Essa mudança acelera a experimentação e cria novas ideias em todo o ecossistema da Uber.
“Cada trajeto, cada viagem é uma sequência de eventos, e entender e processar essa nuance é o que o LLM libera para nós”, diz Vidyasagar. “Isso nos dá muitas informações sobre para onde devemos ir em seguida, e essa liberação — na escala que temos — é excepcionalmente poderosa.”

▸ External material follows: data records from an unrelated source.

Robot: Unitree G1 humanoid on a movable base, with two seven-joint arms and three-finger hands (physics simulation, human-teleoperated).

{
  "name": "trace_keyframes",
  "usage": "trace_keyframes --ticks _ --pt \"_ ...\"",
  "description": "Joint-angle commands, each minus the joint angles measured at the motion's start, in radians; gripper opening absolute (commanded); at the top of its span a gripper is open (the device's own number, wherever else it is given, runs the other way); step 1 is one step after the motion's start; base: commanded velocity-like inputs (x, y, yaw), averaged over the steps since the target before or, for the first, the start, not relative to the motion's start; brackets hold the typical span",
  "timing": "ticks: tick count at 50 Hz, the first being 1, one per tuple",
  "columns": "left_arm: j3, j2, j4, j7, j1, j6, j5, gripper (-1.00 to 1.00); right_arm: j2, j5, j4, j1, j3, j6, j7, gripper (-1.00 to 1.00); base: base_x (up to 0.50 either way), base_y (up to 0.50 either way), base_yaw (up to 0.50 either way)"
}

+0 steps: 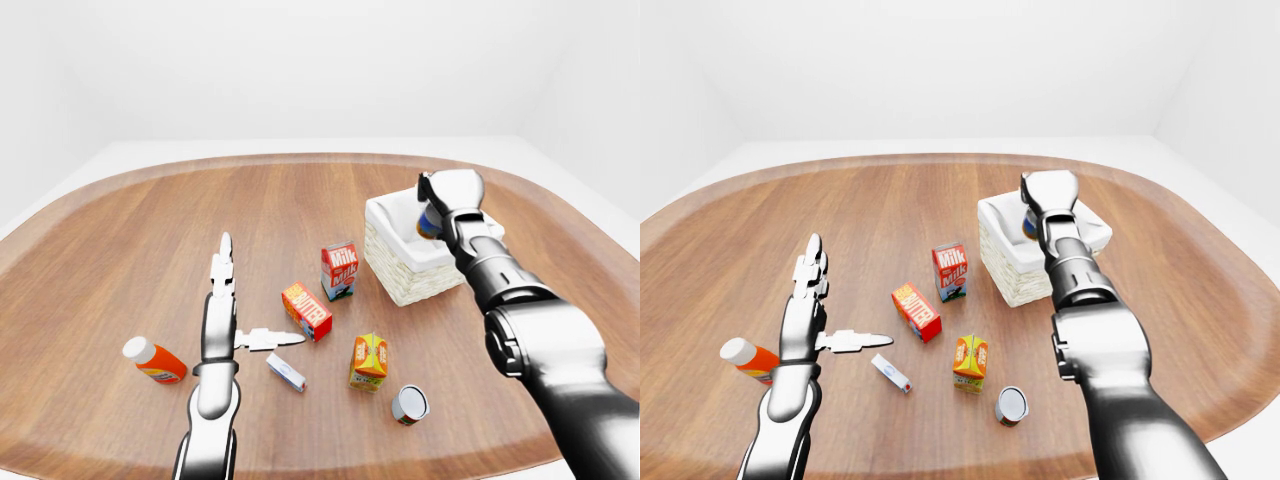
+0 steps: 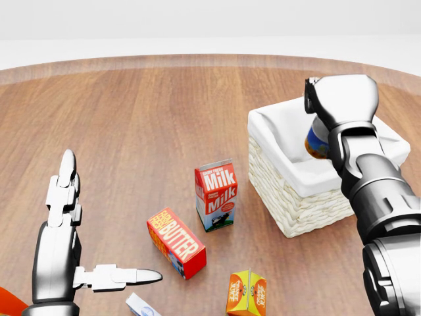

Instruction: Pick up the alphabet soup and the tomato sauce, and put them in the basket.

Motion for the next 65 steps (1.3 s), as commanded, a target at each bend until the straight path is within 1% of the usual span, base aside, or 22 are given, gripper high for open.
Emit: trace_keyframes --ticks 1,11,19,24,26,27,41,45,65 --pt "0.006 -0.001 -0.011 0.004 0.004 0.0 -0.007 1.0 -0.002 -0.008 -0.027 -0.013 -0.008 0.002 0.0 1.0 0.0 0.0 0.0" --pt "0.006 -0.001 -0.011 0.004 0.004 0.0 -0.007 1.0 -0.001 0.001 -0.028 -0.012 -0.008 0.004 0.0 1.0 0.0 0.0 0.0" --pt "0.006 -0.001 -0.011 0.004 0.004 0.0 -0.007 1.0 -0.003 0.005 -0.029 -0.018 -0.008 0.0 0.0 1.0 0.0 0.0 0.0" --pt "0.006 -0.001 -0.011 0.004 0.004 0.0 -0.007 1.0 -0.002 0.055 -0.03 -0.02 -0.034 -0.026 0.0 1.0 0.0 0.0 0.0" --pt "0.006 -0.001 -0.011 0.004 0.004 0.0 -0.007 1.0 -0.002 0.087 -0.032 -0.025 -0.048 -0.041 0.0 1.0 0.0 0.0 0.0" --pt "0.006 -0.001 -0.011 0.004 0.004 0.0 -0.006 1.0 -0.002 0.117 -0.033 -0.029 -0.064 -0.054 0.0 1.0 0.0 0.0 0.0" --pt "0.006 -0.001 -0.011 0.004 0.004 0.0 -0.007 1.0 -0.005 0.357 -0.043 -0.048 -0.098 -0.054 0.0 1.0 0.0 0.0 0.0" --pt "0.006 -0.001 -0.011 0.004 0.004 0.0 -0.007 1.0 -0.004 0.381 -0.044 -0.047 -0.086 -0.054 0.0 1.0 0.0 0.0 0.0" --pt "0.006 -0.001 -0.011 0.004 0.004 0.0 -0.007 1.0 0.028 0.538 -0.066 -0.066 -0.087 -0.054 0.0 1.0 0.0 0.0 0.0"
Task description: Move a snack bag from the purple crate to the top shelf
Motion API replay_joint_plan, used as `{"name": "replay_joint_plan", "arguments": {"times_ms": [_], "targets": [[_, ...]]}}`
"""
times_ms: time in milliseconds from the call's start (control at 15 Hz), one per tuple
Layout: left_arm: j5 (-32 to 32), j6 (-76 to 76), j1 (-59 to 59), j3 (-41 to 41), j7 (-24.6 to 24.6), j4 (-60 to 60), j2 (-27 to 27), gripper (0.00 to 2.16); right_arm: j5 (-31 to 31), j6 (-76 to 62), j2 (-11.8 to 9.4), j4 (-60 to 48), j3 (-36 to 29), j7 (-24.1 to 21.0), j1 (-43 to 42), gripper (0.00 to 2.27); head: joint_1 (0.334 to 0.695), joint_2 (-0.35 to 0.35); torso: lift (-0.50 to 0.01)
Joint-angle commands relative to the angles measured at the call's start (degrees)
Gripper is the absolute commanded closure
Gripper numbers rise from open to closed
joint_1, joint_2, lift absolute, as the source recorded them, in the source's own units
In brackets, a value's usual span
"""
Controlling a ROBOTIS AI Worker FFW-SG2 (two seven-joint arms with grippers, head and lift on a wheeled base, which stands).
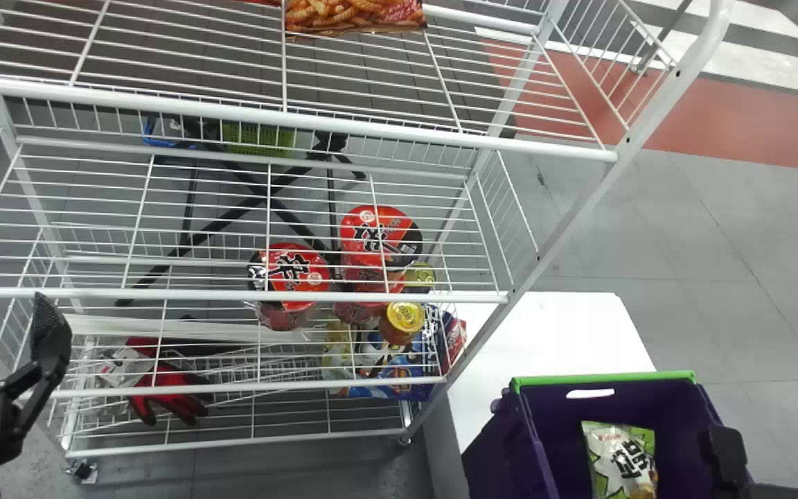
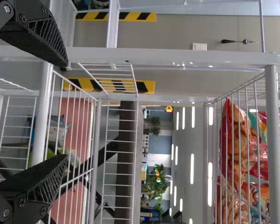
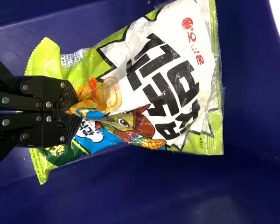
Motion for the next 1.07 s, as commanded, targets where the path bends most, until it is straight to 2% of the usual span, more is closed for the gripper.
{"name": "replay_joint_plan", "arguments": {"times_ms": [0,1000], "targets": [[0.0,0.09,0.0,0.0,0.0,0.0,0.0,0.13,0.03,-0.31,0.11,0.0,0.0,0.01,0.0,2.11,0.695,-0.35,-0.277],[0.0,-0.09,0.0,0.0,0.0,0.0,-0.09,0.13,0.12,-1.36,0.29,0.0,0.27,0.45,0.26,2.11,0.695,-0.35,-0.217]]}}
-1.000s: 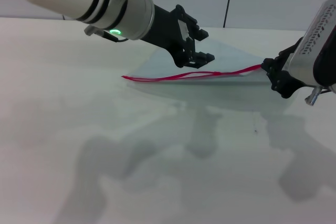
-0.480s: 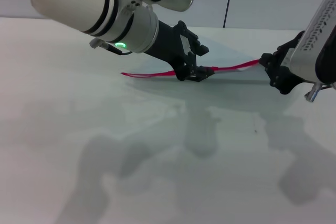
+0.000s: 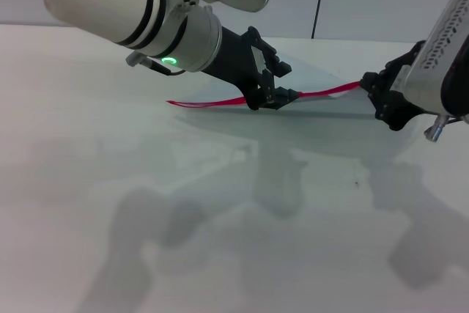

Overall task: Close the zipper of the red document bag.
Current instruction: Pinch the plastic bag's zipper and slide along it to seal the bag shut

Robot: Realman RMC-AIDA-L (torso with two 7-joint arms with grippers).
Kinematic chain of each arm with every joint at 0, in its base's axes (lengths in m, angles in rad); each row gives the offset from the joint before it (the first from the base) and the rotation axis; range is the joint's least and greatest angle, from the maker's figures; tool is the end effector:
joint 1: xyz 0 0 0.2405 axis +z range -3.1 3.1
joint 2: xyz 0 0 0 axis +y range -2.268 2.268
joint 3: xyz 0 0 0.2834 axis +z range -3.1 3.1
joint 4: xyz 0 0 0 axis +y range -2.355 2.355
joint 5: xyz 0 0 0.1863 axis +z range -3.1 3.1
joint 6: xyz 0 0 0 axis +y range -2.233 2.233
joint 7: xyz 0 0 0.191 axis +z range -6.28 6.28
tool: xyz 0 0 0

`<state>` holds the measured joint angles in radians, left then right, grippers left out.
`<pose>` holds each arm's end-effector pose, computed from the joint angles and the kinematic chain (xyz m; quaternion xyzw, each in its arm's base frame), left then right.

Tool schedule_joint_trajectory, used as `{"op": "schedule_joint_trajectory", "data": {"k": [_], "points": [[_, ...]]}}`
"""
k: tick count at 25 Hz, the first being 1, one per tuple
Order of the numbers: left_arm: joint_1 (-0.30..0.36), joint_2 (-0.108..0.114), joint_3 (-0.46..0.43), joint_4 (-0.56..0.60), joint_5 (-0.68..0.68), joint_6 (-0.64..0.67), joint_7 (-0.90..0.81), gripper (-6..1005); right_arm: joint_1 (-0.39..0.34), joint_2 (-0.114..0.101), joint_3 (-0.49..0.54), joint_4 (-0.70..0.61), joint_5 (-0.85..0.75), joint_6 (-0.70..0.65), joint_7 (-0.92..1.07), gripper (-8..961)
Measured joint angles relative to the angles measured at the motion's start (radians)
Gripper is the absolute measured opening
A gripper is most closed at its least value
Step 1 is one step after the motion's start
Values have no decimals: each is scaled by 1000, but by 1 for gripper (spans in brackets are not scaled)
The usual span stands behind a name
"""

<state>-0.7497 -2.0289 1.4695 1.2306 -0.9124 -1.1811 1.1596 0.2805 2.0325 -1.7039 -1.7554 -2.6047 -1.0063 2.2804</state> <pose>-0.1208 0.4145 -0.0739 -0.9821 0.0165 0.0226 0.1863 0.1812 0.3596 -0.0328 -0.9315 0.0142 -0.0717 0.3562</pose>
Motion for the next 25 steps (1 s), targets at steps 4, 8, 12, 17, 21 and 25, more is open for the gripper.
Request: {"op": "schedule_joint_trajectory", "data": {"k": [4,8,12,17,21,25], "points": [[-2,0,0,-1,3,0,2,422,-15,0,-13,-31,0,-4,1,15],[-4,1,0,-8,2,7,9,416,-22,0,-19,-46,0,-13,2,16],[-8,1,0,-14,2,13,12,396,-22,0,-23,-51,-1,-15,2,16],[-21,0,13,-41,0,14,18,371,-22,0,-32,-56,-4,-18,2,17],[-31,0,22,-60,0,15,26,353,-21,0,-33,-58,-6,-18,2,17],[-32,0,25,-62,-2,17,26,336,-21,0,-33,-61,-6,-18,3,17]]}}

O Uber Assistant agora foi expandido pela rede de motoristas dos EUA em um lançamento experimental, enquanto a Uber continua testando e refinando a experiência:
- Centenas de milhares de motoristas nos EUA agora têm acesso às experiências beta do Uber Assistant
- Melhorando o suporte para motoristas em início de jornada, ajudando novos motoristas a se posicionarem melhor para conseguir mais viagens
- Alto engajamento recorrente, com usuários retornando após interações bem-sucedidas
- Melhor aproveitamento do tempo na plataforma por meio de insights mais inteligentes do marketplace
- Ciclos de iteração de produto mais rápidos por meio da especialização de modelos e de sistemas contínuos de avaliação
De ajudar um novo motorista a conseguir sua primeira viagem a orientar um motorista experiente em busca de melhores oportunidades de ganhos, a Uber está usando os modelos da OpenAI para tornar o trabalho mais produtivo, o transporte mais fluido e a logística do dia a dia mais humana.
“Como engenheira, a OpenAI simplesmente libera a capacidade de resolver esses problemas de maneiras diferentes e únicas”, diz Vidyasagar.